■ EXERCISE PROMPT:
Give the lines below again exactly, starting with the line that holds "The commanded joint" and going on through the line that holds "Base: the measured".

Start of Block

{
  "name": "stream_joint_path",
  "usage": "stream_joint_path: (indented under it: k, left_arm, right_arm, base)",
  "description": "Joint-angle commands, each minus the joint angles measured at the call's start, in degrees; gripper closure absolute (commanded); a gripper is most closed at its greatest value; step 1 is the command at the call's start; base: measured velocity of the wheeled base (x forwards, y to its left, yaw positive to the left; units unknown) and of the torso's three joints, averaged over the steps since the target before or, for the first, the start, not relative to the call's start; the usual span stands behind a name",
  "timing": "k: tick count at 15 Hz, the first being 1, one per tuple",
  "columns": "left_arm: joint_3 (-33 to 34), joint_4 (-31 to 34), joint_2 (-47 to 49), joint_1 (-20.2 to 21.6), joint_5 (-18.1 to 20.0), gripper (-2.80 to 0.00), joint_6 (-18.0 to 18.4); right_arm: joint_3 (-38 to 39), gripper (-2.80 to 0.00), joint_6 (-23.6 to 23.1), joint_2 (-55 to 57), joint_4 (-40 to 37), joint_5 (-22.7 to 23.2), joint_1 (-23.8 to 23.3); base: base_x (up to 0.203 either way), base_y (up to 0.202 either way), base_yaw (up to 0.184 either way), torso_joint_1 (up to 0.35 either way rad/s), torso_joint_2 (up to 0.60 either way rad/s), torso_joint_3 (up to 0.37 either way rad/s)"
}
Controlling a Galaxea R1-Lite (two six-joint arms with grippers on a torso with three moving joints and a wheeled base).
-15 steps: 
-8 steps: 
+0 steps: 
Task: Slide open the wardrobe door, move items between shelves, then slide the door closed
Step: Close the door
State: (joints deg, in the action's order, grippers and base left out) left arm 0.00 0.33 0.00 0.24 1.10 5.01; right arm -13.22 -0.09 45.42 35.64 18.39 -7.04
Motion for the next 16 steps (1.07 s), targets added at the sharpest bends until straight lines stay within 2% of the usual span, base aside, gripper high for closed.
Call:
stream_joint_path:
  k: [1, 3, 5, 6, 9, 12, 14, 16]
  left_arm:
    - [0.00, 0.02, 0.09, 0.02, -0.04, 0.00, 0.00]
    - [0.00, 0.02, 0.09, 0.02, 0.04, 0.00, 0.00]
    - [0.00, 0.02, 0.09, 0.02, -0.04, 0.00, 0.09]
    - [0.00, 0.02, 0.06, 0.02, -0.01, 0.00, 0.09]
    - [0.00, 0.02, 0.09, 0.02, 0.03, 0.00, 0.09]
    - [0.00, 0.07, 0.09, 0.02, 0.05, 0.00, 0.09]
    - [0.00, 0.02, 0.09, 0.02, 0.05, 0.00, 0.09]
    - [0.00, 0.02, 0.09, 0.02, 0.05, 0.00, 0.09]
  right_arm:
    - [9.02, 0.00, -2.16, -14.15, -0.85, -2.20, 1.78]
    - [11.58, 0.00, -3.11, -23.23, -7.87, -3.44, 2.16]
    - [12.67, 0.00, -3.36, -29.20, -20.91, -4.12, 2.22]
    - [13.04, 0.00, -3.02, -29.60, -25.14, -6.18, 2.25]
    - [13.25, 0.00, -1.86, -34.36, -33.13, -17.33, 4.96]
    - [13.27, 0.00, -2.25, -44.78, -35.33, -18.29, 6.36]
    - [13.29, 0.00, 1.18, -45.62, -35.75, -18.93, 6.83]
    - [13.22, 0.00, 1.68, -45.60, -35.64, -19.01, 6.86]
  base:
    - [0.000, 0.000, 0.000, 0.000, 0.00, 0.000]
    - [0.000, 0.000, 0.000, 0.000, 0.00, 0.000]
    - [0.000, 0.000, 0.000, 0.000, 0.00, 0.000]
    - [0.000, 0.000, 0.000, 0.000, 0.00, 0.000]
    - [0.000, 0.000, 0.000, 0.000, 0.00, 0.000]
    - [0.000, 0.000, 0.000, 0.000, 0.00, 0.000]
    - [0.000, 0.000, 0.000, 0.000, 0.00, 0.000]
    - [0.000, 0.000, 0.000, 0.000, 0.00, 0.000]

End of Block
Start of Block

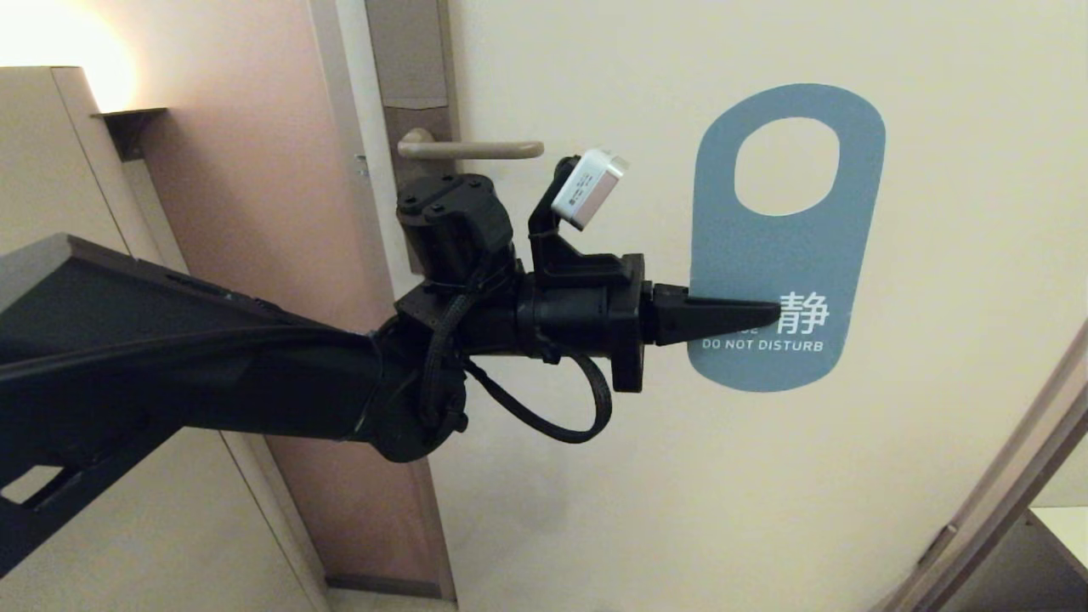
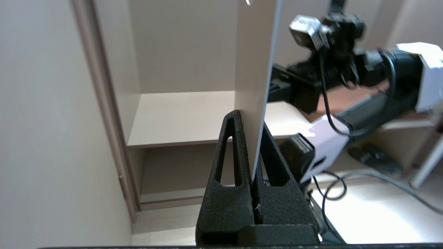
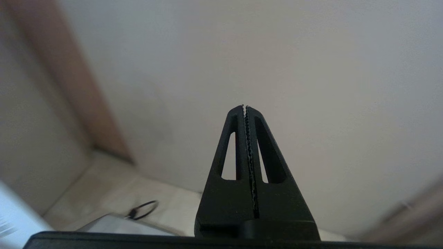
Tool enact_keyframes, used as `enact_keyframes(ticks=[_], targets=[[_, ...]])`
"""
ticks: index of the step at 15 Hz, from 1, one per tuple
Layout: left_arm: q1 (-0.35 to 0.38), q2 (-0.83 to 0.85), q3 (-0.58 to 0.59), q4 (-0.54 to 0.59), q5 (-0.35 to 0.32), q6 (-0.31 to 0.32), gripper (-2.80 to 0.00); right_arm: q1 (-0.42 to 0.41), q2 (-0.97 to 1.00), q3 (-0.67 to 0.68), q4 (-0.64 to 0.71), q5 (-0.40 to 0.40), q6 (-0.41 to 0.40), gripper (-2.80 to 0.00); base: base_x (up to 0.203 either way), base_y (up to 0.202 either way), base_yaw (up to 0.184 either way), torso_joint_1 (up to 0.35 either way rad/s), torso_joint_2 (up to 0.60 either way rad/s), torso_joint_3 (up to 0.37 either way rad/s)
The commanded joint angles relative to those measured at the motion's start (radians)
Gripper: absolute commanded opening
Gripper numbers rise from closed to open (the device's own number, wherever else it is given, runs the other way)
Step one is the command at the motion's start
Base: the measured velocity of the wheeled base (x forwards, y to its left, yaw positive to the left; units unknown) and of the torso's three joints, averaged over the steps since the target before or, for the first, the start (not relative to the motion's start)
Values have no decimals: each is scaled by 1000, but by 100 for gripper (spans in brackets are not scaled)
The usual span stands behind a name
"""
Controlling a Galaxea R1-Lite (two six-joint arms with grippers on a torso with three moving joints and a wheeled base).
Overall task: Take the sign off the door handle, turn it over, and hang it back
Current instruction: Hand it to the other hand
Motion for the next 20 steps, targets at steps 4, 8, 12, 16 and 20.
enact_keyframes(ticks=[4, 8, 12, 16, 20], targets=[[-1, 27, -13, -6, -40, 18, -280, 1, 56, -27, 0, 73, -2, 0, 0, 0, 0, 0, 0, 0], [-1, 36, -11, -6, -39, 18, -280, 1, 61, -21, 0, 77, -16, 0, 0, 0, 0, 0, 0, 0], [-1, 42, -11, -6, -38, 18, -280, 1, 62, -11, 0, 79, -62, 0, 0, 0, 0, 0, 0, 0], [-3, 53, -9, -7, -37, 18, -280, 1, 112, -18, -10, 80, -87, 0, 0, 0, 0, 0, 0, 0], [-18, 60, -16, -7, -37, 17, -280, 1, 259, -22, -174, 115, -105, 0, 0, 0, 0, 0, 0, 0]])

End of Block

■ FINISHED TASK:
The commanded joint angles relative to those measured at the motion's start (radians)
Gripper: absolute commanded opening
Gripper numbers rise from closed to open (the device's own number, wherever else it is given, runs the other way)
Step one is the command at the motion's start
Base: the measured velocity of the wheeled base (x forwards, y to its left, yaw positive to the left; units unknown) and of the torso's three joints, averaged over the steps since the target before or, for the first, the start (not relative to the motion's start)

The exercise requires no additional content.